• **Prompt**: Copy each entry as it stands, leaving nothing out.

——

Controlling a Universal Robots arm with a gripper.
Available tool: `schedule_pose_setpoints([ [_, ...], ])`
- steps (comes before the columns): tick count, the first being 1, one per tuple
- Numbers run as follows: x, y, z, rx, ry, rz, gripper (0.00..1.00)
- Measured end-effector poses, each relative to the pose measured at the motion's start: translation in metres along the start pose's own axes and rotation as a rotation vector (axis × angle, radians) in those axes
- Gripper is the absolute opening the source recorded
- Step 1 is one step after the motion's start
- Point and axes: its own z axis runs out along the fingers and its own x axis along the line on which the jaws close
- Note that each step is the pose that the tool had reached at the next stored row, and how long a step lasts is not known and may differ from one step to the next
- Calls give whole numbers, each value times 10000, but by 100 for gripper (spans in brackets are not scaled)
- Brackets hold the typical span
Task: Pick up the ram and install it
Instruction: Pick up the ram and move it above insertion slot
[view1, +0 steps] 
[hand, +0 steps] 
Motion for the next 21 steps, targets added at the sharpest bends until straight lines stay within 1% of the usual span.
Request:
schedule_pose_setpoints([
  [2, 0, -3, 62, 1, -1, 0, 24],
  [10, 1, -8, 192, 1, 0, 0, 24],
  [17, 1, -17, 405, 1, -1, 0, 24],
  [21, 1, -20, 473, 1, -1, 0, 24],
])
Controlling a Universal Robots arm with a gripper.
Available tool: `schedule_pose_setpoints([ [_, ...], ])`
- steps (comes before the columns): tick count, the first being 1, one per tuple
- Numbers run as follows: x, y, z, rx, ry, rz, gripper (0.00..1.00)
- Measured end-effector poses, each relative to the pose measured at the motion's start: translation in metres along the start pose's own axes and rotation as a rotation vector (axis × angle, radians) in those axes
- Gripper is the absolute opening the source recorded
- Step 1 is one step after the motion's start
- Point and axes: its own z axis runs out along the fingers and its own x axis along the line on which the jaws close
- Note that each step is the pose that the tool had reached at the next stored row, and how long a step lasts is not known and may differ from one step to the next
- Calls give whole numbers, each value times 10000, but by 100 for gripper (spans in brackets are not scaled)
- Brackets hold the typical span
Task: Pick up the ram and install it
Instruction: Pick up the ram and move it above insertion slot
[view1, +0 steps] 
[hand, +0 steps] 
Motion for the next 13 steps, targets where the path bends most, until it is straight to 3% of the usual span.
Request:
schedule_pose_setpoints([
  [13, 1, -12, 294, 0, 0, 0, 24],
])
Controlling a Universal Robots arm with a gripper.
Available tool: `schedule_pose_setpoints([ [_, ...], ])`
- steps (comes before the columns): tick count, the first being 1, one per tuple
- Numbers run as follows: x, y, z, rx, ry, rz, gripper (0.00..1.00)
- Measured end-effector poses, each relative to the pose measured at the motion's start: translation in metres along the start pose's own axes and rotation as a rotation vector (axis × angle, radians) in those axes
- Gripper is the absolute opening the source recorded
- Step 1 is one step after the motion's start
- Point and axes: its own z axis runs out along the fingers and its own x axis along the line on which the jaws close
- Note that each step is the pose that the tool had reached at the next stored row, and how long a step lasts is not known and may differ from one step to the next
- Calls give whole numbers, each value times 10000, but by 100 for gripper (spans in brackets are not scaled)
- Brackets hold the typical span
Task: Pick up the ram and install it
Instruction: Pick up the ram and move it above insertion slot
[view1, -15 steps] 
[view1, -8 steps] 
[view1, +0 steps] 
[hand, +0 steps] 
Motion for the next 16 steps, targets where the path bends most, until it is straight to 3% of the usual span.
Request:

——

• **Response for this exercise**:
Controlling a Universal Robots arm with a gripper.
Available tool: `schedule_pose_setpoints([ [_, ...], ])`
- steps (comes before the columns): tick count, the first being 1, one per tuple
- Numbers run as follows: x, y, z, rx, ry, rz, gripper (0.00..1.00)
- Measured end-effector poses, each relative to the pose measured at the motion's start: translation in metres along the start pose's own axes and rotation as a rotation vector (axis × angle, radians) in those axes
- Gripper is the absolute opening the source recorded
- Step 1 is one step after the motion's start
- Point and axes: its own z axis runs out along the fingers and its own x axis along the line on which the jaws close
- Note that each step is the pose that the tool had reached at the next stored row, and how long a step lasts is not known and may differ from one step to the next
- Calls give whole numbers, each value times 10000, but by 100 for gripper (spans in brackets are not scaled)
- Brackets hold the typical span
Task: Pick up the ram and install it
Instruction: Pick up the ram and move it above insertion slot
[view1, +0 steps] 
[hand, +0 steps] 
Motion for the next 21 steps, targets added at the sharpest bends until straight lines stay within 1% of the usual span.
Request:
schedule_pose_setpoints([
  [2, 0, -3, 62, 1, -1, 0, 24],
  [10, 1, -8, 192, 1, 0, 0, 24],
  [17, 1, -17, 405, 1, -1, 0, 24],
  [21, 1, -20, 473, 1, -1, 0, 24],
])
Controlling a Universal Robots arm with a gripper.
Available tool: `schedule_pose_setpoints([ [_, ...], ])`
- steps (comes before the columns): tick count, the first being 1, one per tuple
- Numbers run as follows: x, y, z, rx, ry, rz, gripper (0.00..1.00)
- Measured end-effector poses, each relative to the pose measured at the motion's start: translation in metres along the start pose's own axes and rotation as a rotation vector (axis × angle, radians) in those axes
- Gripper is the absolute opening the source recorded
- Step 1 is one step after the motion's start
- Point and axes: its own z axis runs out along the fingers and its own x axis along the line on which the jaws close
- Note that each step is the pose that the tool had reached at the next stored row, and how long a step lasts is not known and may differ from one step to the next
- Calls give whole numbers, each value times 10000, but by 100 for gripper (spans in brackets are not scaled)
- Brackets hold the typical span
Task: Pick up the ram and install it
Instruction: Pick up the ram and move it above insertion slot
[view1, +0 steps] 
[hand, +0 steps] 
Motion for the next 13 steps, targets where the path bends most, until it is straight to 3% of the usual span.
Request:
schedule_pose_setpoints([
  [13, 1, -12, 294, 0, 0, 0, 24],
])
Controlling a Universal Robots arm with a gripper.
Available tool: `schedule_pose_setpoints([ [_, ...], ])`
- steps (comes before the columns): tick count, the first being 1, one per tuple
- Numbers run as follows: x, y, z, rx, ry, rz, gripper (0.00..1.00)
- Measured end-effector poses, each relative to the pose measured at the motion's start: translation in metres along the start pose's own axes and rotation as a rotation vector (axis × angle, radians) in those axes
- Gripper is the absolute opening the source recorded
- Step 1 is one step after the motion's start
- Point and axes: its own z axis runs out along the fingers and its own x axis along the line on which the jaws close
- Note that each step is the pose that the tool had reached at the next stored row, and how long a step lasts is not known and may differ from one step to the next
- Calls give whole numbers, each value times 10000, but by 100 for gripper (spans in brackets are not scaled)
- Brackets hold the typical span
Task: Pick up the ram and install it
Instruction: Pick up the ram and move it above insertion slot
[view1, -15 steps] 
[view1, -8 steps] 
[view1, +0 steps] 
[hand, +0 steps] 
Motion for the next 16 steps, targets where the path bends most, until it is straight to 3% of the usual span.
Request:

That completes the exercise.